● **Work instructions**:
Match the word "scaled". Return each line of the data below where it appears.
=====
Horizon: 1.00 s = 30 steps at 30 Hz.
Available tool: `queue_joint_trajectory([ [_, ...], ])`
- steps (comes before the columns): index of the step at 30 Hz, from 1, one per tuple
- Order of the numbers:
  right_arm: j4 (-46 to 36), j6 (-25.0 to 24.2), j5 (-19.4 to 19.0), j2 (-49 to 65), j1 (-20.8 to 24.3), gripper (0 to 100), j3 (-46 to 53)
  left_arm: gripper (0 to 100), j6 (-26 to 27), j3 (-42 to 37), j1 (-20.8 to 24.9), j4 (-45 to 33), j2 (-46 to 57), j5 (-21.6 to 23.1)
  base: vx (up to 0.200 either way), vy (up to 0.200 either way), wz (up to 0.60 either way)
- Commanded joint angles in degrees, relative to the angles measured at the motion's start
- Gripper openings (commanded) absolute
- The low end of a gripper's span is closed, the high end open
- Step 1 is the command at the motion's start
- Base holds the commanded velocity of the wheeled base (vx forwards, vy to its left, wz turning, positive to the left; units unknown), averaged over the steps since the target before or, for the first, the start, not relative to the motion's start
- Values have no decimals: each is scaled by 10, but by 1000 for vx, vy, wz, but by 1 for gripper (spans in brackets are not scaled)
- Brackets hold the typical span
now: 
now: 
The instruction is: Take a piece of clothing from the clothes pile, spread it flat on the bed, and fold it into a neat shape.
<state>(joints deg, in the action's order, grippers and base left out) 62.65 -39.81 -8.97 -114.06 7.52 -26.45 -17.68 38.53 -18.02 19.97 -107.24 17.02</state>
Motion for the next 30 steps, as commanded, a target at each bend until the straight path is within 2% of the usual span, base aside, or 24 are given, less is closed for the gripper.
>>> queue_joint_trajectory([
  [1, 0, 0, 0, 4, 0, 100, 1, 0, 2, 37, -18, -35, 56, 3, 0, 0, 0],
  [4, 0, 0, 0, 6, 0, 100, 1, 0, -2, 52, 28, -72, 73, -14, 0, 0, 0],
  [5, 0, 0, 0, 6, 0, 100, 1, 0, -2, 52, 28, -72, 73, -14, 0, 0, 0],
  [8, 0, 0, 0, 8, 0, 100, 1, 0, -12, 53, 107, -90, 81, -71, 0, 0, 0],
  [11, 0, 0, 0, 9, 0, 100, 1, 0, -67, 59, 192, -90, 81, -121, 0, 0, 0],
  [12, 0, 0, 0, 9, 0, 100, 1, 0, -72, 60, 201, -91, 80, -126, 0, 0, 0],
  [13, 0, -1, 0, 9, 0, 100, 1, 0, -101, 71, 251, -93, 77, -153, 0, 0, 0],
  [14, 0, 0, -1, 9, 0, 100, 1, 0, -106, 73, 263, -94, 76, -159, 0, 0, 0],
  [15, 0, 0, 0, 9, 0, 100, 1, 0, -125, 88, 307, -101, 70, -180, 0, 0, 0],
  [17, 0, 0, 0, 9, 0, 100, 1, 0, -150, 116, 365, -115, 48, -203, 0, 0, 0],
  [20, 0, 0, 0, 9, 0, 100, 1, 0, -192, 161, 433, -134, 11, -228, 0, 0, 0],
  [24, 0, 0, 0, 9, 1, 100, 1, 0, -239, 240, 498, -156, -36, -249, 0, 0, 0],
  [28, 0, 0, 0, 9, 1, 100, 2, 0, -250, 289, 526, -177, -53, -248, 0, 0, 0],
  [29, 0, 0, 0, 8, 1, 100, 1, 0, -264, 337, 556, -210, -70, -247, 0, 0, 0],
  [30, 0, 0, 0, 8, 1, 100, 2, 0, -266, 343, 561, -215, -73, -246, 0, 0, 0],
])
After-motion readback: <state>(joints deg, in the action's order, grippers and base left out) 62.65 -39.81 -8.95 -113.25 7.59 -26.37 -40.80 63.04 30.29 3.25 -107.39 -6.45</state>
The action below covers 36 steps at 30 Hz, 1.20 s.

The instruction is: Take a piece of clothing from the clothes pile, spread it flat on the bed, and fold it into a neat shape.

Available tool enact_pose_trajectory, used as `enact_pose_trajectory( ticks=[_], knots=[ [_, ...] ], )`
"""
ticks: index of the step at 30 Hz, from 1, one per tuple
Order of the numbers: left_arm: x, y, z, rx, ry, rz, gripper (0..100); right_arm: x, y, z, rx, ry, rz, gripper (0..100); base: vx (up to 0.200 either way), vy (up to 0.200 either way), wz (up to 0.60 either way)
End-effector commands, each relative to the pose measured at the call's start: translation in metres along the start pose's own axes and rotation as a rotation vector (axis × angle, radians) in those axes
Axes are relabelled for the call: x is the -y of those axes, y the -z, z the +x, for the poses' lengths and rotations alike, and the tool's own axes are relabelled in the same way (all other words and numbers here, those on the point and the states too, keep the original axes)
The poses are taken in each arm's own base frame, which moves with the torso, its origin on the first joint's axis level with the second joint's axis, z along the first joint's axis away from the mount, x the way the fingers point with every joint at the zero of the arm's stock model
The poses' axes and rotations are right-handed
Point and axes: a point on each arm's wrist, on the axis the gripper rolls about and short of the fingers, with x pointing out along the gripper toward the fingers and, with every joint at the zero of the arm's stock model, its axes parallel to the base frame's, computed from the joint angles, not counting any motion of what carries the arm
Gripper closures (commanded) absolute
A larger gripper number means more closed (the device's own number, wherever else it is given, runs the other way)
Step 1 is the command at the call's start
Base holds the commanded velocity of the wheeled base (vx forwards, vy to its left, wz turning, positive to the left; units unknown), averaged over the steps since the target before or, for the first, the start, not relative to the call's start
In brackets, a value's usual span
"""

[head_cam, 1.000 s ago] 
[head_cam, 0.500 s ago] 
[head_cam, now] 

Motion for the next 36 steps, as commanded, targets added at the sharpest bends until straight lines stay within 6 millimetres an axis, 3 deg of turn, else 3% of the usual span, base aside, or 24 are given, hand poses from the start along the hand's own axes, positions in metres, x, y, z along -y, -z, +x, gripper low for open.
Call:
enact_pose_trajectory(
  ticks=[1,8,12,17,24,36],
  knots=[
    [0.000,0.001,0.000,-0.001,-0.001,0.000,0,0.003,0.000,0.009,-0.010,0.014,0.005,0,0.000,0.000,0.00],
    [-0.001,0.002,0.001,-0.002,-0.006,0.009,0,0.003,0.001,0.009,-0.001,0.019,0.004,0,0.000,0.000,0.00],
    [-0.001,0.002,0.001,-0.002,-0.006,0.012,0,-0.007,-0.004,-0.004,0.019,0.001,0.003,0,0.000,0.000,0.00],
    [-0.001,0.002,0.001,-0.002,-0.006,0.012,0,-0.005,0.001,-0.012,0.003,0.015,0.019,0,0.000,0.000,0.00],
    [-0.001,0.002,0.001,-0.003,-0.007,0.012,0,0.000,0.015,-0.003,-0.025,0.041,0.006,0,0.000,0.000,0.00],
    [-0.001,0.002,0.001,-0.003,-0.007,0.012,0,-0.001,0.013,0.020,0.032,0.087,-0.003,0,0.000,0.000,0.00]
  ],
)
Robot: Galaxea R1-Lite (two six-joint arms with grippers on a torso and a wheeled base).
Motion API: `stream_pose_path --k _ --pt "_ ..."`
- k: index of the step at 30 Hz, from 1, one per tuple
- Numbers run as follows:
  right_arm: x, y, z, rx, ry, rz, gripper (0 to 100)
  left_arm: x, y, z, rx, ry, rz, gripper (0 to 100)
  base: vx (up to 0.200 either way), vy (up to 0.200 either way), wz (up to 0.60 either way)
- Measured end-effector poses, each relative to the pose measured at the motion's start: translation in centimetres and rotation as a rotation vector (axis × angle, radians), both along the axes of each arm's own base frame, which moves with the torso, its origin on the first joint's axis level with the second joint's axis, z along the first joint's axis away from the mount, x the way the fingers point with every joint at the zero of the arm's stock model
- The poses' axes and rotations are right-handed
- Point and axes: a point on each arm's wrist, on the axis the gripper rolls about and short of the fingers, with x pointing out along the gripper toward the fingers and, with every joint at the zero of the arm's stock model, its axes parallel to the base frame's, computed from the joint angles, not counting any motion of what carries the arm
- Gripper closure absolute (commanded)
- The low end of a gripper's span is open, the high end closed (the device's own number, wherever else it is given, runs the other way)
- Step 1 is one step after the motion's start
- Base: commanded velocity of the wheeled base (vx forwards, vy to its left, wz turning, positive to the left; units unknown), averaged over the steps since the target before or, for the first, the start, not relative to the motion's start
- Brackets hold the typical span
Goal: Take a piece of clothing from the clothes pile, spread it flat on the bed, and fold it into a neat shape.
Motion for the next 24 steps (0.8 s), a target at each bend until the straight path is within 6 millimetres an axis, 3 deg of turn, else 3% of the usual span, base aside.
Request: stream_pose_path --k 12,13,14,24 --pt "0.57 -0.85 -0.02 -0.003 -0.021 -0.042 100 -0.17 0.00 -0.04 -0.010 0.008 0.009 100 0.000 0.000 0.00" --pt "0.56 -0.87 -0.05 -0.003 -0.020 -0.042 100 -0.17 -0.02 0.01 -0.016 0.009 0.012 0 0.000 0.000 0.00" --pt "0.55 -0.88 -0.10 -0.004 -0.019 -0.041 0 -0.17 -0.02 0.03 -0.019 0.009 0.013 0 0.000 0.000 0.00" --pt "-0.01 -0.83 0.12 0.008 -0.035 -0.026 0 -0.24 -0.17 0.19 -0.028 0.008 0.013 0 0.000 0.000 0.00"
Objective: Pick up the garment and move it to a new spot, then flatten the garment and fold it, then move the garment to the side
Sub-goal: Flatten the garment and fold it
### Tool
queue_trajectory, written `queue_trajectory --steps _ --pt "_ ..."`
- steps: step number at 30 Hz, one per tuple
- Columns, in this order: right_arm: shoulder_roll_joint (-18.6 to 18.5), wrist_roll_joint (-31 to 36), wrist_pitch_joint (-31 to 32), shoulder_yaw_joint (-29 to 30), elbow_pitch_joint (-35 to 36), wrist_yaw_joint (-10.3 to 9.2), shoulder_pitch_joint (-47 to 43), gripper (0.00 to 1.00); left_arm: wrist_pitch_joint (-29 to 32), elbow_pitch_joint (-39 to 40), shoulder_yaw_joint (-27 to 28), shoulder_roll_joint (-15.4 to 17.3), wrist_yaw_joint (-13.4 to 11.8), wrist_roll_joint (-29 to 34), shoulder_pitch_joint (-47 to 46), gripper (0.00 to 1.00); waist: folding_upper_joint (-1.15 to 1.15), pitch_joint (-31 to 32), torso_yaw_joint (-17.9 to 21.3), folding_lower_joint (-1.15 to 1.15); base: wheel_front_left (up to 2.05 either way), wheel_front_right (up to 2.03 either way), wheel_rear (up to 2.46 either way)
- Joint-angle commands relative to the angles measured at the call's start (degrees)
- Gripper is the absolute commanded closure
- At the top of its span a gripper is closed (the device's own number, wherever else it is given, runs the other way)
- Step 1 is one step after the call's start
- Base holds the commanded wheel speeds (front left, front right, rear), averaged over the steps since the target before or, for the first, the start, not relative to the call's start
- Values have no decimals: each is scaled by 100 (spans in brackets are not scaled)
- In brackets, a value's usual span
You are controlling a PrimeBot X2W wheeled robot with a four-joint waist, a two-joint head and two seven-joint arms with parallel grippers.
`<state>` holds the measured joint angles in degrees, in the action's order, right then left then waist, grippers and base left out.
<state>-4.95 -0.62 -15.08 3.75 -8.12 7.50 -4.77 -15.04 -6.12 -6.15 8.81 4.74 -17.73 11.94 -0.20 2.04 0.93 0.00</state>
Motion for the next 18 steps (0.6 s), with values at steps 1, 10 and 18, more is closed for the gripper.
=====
● **Exercise response**:
- Values have no decimals: each is scaled by 10, but by 1000 for vx, vy, wz, but by 1 for gripper (spans in brackets are not scaled)
- Values have no decimals: each is scaled by 100 (spans in brackets are not scaled)

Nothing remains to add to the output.